There are several experimental data sets demonstrating the neuroprotective effects of activation of group II and III metabotropic glutamate receptors (mGluR II/III), however, their effect on neuronal apoptotic processes has yet to be fully recognized. Thus, the comparison of the neuroprotective potency of the mGluR II agonist LY354740, mGluR III agonist ACPT-I, mGluR4 PAM VU0361737, mGluR8 PAM AZ12216052 and allosteric mGluR7 agonist AMN082 against staurosporine (St-) and doxorubicin (Dox)-induced cell death has been performed in undifferentiated (UN-) and retinoic acid differentiated (RA-) human neuroblastoma SH-SY5Y cells. The highest neuroprotection in UN-SH-SY5Y cells was noted for AZ12216052 (0.01-1 µM) and VU0361737 (1-10 µM), with both agents partially attenuating the St- and Dox-evoked cell death. LY354740 (0.01-10 µM) and ACPT-I (10 µM) were protective only against the St-evoked cell damage, whereas AMN082 (0.001-0.01 µM) attenuated only the Dox-induced cell death. In RA-SH-SY5Y, a moderate neuroprotective response of mGluR II/III activators was observed for LY354740 (10 µM) and AZ12216052 (0.01 and 10 µM), which afforded protection only against the St-induced cell damage. The protection mediated by mGluR II/III activators against the St- and Dox-evoked cell death in UN-SH-SY5Y cells was not related to attenuation of caspase-3 activity, however, a decrease in the number of TUNEL-positive nuclei was found. Moreover, mGluR II/III activators attenuated the cytosolic level of the apoptosis inducing factor (AIF), which was increased after St and Dox exposure. Our data point to differential neuroprotective efficacy of various mGluR II/III activators in attenuating St- and Dox-evoked cell damage in SH-SY5Y cells, and dependence of the effects on the cellular differentiation state, as well on the type of the pro-apoptotic agent that is employed. Moreover, the neuroprotection mediated by mGluR II/III activators is accompanied by inhibition of caspase-3-independent DNA fragmentation evoked by AIF translocation.

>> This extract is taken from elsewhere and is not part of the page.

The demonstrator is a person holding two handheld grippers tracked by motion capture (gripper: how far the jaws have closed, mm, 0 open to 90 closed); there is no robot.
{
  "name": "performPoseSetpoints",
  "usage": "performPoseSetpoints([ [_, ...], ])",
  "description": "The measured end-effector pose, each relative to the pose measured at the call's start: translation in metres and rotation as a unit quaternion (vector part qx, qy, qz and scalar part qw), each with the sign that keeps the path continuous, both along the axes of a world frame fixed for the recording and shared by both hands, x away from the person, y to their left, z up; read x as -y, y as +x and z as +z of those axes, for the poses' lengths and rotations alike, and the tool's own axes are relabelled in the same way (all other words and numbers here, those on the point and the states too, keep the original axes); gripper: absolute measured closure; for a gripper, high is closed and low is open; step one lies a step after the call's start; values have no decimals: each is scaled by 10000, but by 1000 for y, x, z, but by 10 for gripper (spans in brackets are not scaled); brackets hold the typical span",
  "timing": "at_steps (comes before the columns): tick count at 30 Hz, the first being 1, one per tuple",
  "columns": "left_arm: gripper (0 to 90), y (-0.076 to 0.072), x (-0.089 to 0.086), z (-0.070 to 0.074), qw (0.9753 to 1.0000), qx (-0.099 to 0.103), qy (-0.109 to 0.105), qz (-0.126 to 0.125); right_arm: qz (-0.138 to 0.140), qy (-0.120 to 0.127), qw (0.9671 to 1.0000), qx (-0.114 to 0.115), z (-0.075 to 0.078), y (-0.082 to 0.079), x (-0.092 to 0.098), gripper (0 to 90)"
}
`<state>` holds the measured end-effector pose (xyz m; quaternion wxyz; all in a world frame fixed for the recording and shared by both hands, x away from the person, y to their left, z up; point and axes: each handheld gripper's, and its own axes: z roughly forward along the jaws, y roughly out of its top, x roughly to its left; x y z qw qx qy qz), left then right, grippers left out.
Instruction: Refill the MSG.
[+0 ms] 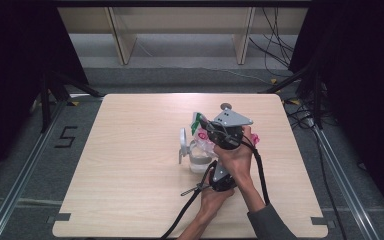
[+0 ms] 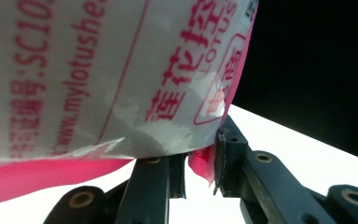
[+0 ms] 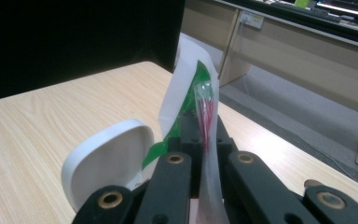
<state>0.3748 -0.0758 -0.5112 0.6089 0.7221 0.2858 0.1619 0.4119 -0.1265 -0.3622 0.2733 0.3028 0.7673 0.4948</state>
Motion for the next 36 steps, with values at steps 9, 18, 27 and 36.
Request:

Neuroprotective effects of metabotropic glutamate receptor group II and III activators against MPP(+)-induced cell death in human neuroblastoma SH-SY5Y cells: the impact of cell differentiation state.

Recent studies have documented that metabotropic glutamate receptors from group II and III (mGluR II/III) are a potential target in the symptomatic treatment of Parkinson's disease (PD), however, the neuroprotective effects of particular mGluR II/III subtypes in relation to PD pathology are recognized only partially. In the present study, we investigated the effect of various mGluR II/III activators in the in vitro model of PD using human neuroblastoma SH-SY5Y cell line and mitochondrial neurotoxin MPP(+). We demonstrated that all tested mGluR ligands: mGluR II agonist - LY354740, mGluR III agonist - ACPT-I, mGluR4 PAM - VU0361737, mGluR8 agonist - (S)-3,4-DCPG, mGluR8 PAM - AZ12216052 and mGluR7 allosteric agonist - AMN082 were protective against MPP(+)-evoked cell damage in undifferentiated (UN-) SH-SY5Y cells with the highest neuroprotection mediated by mGluR8-specific agents. However, in retinoic acid- differentiated (RA-) SH-SY5Y cells we found protection mediated only by mGluR8 activators. We also demonstrated the cell proliferation stimulating effect for mGluR4 and mGluR8 PAMs. Next, we showed that the protection mediated by mGluR II/III activators in UN-SH-SY5Y was not accompanied by the modulation of caspase-3 activity, however, a decrease in the number of apoptotic nuclei was found. Finally, we showed that the inhibitor of necroptosis, necrostatin-1 blocked the mGluR III-mediated protection. Altogether our comparative in vitro data add a further proof to neuroprotective effects of mGluR agonists or PAMs and point to mGluR8 as a promising target for neuroprotective interventions in PD. The results also suggest the participation of necroptosis-related molecular pathways in neuroprotective effects of mGluR III activation.